Google recently introduced two new AI tools that allow companies to analyze language and convert speech into text. They are already being used by UK-based grocery delivery service Ocado to rank and respond to customer queries based on how irate the complainant sounds, which seems to be the future, and next year should see more wide scale adoption. Equally, once people cotton on to the fact that their AI customer service is bumping them up the queue based on how irate they sound, it is likely that they are going to be getting some truly horrific messages from people with minor complaints looking to get dealt with first.
A 2015 report from McKinsey & Company revealed that a dozen European banks had moved from traditional statistical analysis modeling to machine learning. They cited increased new product sales of 10% and churn and capital expenditure falling by 20% as their reasons.
The financial services industry has long been at the forefront of technology, with anything that can enable greater speed in trading, financial analysis, and risk assessment likely to bring huge profits. AI and machine learning can provide this speed, and enables more in-depth risk assessment to help analysts and underwriters find information that may have been hidden, deliberately or otherwise, to ensure investments are the right ones.
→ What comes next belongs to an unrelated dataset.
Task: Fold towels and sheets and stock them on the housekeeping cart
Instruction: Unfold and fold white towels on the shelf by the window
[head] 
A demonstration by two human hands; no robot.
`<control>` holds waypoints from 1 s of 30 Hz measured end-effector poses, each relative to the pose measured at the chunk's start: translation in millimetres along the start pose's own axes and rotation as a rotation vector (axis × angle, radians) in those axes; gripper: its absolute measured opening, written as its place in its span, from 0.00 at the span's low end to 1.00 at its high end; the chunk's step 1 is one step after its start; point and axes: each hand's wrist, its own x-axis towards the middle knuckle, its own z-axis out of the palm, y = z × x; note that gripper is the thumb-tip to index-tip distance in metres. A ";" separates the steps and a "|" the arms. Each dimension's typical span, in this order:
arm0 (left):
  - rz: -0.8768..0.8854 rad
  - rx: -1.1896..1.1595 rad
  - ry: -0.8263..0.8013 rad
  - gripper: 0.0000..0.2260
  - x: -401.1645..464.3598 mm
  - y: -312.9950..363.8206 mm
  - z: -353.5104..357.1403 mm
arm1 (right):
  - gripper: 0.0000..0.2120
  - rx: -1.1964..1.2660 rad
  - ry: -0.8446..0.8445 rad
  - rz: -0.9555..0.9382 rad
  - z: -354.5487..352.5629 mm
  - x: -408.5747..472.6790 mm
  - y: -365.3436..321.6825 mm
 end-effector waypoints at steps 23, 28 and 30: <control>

The amount of information available to analysts already greatly outstrips their ability to comprehend it, and AI is really the only option.
Zest Finance, for example, helps lenders in different credit segments by assessing their clients by taking every bit of customer data they can legally get their hands on and applying machine learning algorithms to analzye it. Their model has been shown to beat the best-in-class industry score by 40%.
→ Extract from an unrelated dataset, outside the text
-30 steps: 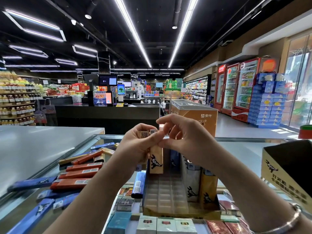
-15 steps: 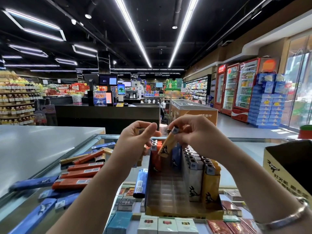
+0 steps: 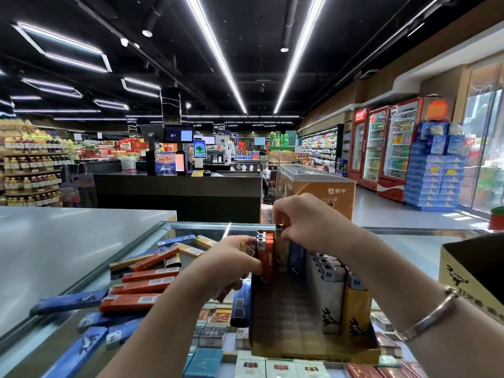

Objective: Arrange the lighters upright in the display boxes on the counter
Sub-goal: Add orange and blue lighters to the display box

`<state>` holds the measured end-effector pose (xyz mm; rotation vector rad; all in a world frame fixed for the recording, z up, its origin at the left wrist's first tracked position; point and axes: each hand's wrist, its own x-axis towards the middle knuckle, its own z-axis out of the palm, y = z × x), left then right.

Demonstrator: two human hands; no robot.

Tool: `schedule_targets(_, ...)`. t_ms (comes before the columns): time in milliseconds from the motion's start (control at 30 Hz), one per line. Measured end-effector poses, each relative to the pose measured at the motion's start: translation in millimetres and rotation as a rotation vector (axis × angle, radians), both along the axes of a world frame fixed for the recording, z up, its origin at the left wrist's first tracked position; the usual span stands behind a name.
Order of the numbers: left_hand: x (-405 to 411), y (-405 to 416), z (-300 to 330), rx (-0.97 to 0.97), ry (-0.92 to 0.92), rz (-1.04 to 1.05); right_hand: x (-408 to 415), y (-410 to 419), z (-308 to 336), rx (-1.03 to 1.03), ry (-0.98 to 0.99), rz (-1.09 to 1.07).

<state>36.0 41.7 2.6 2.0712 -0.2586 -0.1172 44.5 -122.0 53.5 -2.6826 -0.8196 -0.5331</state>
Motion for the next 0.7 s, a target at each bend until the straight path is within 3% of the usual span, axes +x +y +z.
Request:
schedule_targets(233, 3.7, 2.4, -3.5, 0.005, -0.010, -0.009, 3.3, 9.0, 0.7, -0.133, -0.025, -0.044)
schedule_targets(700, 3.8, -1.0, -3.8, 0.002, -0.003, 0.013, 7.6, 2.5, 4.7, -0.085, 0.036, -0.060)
At the moment, AI in banking is still at a fairly nascent stage, a McKinsey survey found that just 3.5% have actively deployed AI. This number is going to rise rapidly over the next year, however, and banks look to find any way they can to hold on to their position.
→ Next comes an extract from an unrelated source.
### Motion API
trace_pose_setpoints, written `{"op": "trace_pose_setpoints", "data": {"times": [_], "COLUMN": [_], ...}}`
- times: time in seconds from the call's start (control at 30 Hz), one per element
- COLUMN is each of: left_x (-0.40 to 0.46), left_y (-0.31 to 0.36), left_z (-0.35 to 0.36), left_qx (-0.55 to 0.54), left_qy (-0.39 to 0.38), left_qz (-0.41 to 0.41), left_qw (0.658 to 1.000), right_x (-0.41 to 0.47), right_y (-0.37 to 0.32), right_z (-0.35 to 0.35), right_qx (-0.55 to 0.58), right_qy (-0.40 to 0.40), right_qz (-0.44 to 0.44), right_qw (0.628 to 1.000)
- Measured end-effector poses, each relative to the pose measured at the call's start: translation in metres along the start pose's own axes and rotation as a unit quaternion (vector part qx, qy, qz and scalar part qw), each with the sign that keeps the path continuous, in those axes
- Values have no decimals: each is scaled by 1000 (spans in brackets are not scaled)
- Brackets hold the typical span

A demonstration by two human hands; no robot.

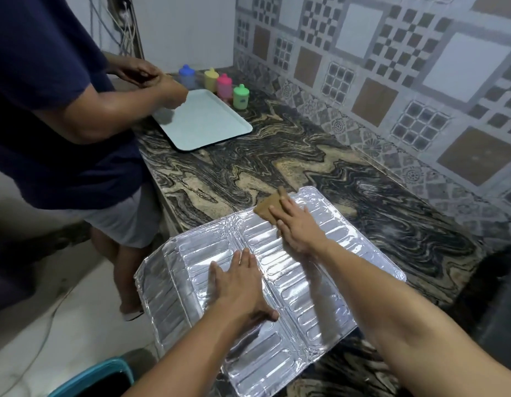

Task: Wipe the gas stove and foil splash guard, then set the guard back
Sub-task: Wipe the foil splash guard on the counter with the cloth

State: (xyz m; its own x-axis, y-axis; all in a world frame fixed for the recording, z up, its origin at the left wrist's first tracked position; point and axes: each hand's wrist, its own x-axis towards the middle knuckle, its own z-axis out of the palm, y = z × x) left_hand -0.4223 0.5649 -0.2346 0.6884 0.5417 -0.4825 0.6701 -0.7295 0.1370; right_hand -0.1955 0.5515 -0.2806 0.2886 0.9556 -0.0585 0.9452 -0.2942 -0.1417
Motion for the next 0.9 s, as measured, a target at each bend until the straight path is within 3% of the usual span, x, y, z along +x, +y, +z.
{"op": "trace_pose_setpoints", "data": {"times": [0.13, 0.27, 0.4, 0.5, 0.73, 0.9], "left_x": [1, 0, 3, 2, 4, 7], "left_y": [-1, 0, -1, -1, 1, 2], "left_z": [0, 2, 0, 0, 2, 1], "left_qx": [-7, -9, -12, -7, -9, 3], "left_qy": [-3, -8, -12, -14, -9, -15], "left_qz": [-1, -1, -1, 2, -4, -6], "left_qw": [1000, 1000, 1000, 1000, 1000, 1000], "right_x": [2, -9, -31, -23, 28, 39], "right_y": [14, 8, 12, 12, 7, 7], "right_z": [-4, -1, -4, -14, -28, -34], "right_qx": [2, 61, 95, 66, -26, -29], "right_qy": [-5, 51, 140, 162, 19, -15], "right_qz": [38, 54, 145, 215, 223, 227], "right_qw": [999, 995, 975, 961, 974, 973]}}
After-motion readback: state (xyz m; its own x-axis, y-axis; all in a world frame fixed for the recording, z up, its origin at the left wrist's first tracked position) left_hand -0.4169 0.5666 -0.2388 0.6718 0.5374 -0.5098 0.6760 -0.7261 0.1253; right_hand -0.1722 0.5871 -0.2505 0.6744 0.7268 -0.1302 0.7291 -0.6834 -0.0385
According to UN projections, the global population will reach 8.5 billion by 2030 and 9.7 billion by 2050. As a society, we cannot feed the 7.3 billion people we currently have, with roughly 795 million people in the world lacking sufficient food to lead a healthy active life.
There is vast scope for agricultural productivity to improve. Traditional farming practices are still shockingly outdated in many parts of the world. AI is one tool that can help best achieve this, and a number of startups are already making progress. Switzerland-based agricultural tech firm Gamaya, for example, this year announced $3.2 million in funding for its AI project - drones equipped with hyperspectral cameras that capture changes in water and fertilizer use, crop yields, and pests, data from which is analyzed using AI algorithms to highlight potential issues to farmers. The technology can also be used for finding patterns that can predict outcomes of farmers’ decisions, giving them a better idea of where to invest and apply appropriate resources.
Another team of researchers at Penn State and the Swiss Federal Institute of Technology (EPFL) have fed a network of computers with over 53,000 photos of both healthy and unhealthy plants in an attempt to recognize specific plant diseases. Such technology will provide the basis for field-based crop-disease identification using smartphones. The system has been able to identify both crops and diseases – from photos – with an accuracy rate of up to 99.35%.
Applications such as agriculture and healthcare are proof of AI’s ability to serve humanity and help us. There are justified concerns about what will happen to jobs, but we can be hopeful that AI will help 2017 be a better year than 2016.